* [Prompt] Tell how many lines in the data below include the word "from". The answer is the number only.
:::
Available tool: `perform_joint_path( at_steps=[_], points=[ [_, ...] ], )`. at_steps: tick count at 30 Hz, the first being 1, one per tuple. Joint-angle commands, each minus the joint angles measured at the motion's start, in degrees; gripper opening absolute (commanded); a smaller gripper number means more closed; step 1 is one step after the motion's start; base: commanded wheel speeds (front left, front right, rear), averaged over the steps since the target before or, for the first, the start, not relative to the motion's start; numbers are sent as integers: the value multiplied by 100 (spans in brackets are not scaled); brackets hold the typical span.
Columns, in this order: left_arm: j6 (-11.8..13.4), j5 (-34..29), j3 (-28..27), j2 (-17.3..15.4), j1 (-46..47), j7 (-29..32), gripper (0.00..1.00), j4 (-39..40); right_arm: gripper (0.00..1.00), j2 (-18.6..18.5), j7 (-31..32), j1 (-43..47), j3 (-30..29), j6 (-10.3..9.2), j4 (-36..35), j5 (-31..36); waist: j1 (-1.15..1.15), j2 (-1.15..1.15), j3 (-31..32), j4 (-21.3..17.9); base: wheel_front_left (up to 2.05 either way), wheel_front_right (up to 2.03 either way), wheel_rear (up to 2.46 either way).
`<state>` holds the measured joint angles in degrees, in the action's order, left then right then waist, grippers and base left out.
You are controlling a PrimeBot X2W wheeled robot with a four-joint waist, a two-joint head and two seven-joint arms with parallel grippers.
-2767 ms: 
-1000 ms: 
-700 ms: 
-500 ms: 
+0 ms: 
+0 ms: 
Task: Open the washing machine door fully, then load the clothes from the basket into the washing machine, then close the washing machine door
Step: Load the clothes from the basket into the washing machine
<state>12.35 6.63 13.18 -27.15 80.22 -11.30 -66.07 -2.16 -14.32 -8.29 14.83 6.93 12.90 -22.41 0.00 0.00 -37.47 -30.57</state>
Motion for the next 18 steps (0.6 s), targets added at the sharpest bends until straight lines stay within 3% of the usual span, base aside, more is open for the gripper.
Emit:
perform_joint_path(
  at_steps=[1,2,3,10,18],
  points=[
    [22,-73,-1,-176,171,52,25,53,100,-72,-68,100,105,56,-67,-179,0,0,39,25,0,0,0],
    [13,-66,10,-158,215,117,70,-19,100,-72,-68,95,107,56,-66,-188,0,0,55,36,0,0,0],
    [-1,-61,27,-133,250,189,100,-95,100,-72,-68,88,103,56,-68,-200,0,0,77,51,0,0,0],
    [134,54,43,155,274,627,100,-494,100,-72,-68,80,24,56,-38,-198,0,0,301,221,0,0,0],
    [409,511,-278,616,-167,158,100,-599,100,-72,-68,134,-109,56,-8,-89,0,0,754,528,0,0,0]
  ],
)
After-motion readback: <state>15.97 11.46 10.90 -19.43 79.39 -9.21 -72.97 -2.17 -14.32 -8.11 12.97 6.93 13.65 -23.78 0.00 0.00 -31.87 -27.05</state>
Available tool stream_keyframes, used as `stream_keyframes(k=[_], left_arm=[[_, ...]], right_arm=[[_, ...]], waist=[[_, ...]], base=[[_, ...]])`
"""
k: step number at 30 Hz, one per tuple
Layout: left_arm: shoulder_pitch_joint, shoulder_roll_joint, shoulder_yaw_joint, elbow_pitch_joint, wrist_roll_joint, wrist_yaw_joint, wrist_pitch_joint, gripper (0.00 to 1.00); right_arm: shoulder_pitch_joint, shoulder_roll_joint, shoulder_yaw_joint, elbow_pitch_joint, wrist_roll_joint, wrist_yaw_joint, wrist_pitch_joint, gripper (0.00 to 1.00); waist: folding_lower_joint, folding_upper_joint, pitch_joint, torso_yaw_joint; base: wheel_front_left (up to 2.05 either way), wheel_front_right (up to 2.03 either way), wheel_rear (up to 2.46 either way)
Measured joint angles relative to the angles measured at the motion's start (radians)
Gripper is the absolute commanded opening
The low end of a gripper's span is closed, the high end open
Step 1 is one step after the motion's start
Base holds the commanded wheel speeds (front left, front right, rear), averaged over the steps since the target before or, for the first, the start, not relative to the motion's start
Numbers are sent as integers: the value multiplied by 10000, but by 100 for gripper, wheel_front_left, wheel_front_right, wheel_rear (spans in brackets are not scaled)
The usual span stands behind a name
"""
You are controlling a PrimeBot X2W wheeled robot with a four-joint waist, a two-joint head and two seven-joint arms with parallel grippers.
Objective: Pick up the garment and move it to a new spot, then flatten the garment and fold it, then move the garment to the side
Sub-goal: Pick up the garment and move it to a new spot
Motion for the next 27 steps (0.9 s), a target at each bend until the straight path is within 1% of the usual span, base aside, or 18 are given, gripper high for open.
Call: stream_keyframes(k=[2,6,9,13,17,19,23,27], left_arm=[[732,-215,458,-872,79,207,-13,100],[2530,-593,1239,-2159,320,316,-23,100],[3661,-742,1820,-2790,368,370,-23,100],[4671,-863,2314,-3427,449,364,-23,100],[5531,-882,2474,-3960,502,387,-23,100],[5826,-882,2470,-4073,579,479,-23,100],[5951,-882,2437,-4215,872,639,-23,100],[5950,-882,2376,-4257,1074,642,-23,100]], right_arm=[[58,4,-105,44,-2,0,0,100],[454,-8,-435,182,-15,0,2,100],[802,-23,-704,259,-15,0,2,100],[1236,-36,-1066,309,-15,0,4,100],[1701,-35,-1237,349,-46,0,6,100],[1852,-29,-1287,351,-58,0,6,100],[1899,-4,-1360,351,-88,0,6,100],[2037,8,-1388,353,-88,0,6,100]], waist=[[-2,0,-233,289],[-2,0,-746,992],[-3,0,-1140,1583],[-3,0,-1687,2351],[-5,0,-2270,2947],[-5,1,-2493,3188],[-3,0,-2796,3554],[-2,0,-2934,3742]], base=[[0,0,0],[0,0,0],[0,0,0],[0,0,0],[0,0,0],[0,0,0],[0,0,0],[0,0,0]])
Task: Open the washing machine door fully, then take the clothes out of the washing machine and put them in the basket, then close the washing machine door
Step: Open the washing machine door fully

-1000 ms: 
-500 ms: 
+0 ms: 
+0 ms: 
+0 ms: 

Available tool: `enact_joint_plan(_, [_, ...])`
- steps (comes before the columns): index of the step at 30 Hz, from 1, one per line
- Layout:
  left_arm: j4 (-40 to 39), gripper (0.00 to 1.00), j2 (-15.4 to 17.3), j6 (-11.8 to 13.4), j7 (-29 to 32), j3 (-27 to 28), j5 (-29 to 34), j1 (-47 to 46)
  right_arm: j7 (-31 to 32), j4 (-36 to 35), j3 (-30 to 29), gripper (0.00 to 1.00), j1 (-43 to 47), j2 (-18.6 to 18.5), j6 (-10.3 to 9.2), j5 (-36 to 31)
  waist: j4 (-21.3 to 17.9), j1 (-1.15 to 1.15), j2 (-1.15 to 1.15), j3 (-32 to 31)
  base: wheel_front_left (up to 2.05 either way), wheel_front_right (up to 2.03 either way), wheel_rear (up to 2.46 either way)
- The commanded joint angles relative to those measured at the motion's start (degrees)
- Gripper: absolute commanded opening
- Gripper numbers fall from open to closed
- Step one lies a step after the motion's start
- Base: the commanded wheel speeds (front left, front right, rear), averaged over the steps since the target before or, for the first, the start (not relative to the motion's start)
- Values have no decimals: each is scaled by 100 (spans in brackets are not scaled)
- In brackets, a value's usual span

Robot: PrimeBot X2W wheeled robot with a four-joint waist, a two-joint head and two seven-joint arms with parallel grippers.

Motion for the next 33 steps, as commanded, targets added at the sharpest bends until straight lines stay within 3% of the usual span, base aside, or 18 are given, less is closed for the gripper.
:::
* [Reply] 4